Collection entries
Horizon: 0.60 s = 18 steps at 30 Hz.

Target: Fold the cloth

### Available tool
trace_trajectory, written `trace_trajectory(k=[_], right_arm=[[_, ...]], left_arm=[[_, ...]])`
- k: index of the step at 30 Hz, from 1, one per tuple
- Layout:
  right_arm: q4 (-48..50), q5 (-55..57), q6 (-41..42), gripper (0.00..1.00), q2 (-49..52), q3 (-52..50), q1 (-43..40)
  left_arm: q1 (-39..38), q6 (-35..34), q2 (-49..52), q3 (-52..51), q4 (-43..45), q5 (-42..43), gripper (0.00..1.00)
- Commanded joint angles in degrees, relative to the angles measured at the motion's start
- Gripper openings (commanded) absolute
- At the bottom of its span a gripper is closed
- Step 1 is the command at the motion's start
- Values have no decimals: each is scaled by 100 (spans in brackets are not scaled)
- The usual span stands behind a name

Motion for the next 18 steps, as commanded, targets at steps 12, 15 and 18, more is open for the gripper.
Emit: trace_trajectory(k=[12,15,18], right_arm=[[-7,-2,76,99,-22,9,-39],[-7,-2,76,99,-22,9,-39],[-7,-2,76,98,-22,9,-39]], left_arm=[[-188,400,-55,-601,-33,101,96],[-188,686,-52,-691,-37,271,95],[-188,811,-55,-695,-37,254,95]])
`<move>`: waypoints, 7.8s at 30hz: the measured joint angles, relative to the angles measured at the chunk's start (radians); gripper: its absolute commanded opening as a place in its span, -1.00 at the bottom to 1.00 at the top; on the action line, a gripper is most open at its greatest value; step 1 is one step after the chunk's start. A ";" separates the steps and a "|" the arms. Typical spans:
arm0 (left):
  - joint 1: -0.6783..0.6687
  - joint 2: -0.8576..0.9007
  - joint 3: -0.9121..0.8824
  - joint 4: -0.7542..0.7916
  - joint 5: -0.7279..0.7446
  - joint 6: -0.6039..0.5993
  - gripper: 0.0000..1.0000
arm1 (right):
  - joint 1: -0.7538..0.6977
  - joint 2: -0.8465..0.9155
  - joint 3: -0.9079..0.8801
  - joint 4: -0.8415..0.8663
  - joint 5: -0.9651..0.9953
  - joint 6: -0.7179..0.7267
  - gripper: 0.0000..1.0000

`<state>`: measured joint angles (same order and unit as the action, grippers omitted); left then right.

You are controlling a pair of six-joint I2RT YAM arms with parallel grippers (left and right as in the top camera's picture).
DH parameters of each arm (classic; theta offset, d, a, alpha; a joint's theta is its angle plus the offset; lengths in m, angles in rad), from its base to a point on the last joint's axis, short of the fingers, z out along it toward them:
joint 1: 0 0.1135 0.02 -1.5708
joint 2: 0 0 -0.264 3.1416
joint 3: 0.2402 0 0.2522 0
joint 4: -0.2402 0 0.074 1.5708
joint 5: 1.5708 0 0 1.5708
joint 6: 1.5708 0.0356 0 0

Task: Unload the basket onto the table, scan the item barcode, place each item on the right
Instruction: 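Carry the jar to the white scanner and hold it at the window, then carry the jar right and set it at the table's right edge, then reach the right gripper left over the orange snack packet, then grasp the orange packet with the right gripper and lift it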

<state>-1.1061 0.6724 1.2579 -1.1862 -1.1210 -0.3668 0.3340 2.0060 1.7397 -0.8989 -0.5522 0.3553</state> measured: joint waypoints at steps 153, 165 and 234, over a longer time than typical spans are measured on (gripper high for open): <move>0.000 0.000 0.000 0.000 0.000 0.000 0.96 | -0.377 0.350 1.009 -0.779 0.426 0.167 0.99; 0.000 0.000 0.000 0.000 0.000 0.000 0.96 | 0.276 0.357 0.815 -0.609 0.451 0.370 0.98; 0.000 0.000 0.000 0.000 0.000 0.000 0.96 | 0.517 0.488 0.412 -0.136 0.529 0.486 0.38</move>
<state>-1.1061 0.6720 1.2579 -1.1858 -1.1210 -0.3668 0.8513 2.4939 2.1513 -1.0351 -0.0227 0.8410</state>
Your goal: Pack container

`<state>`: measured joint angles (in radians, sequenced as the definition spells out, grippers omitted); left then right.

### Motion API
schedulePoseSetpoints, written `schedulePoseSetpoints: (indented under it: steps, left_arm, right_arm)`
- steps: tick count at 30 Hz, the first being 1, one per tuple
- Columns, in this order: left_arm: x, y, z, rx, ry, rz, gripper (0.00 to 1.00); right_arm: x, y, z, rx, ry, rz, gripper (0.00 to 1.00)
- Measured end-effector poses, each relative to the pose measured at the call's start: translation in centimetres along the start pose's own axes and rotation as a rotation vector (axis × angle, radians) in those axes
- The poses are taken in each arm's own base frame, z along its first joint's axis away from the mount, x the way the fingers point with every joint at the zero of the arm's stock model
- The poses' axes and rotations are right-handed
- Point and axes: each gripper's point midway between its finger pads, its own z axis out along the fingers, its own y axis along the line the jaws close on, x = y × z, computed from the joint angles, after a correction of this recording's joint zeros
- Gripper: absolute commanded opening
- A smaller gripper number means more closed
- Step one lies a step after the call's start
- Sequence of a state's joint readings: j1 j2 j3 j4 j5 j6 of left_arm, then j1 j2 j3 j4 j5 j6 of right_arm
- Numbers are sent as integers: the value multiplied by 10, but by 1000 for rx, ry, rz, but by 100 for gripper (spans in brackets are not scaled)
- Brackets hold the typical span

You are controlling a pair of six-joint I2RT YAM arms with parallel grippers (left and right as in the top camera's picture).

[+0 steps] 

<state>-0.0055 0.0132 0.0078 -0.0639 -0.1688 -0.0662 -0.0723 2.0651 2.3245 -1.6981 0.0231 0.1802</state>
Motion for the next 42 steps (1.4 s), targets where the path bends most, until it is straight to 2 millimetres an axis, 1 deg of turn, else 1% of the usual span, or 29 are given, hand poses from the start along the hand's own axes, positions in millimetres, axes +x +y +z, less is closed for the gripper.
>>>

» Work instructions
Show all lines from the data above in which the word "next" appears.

» Answer area
Motion for the next 18 steps, as commanded, targets at steps 12, 15 and 18, more is open for the gripper.
Motion for the next 42 steps (1.4 s), targets where the path bends most, until it is straight to 2 millimetres an axis, 1 deg of turn, else 1% of the usual span, or 29 are given, hand poses from the start along the hand's own axes, positions in millimetres, axes +x +y +z, less is closed for the gripper.

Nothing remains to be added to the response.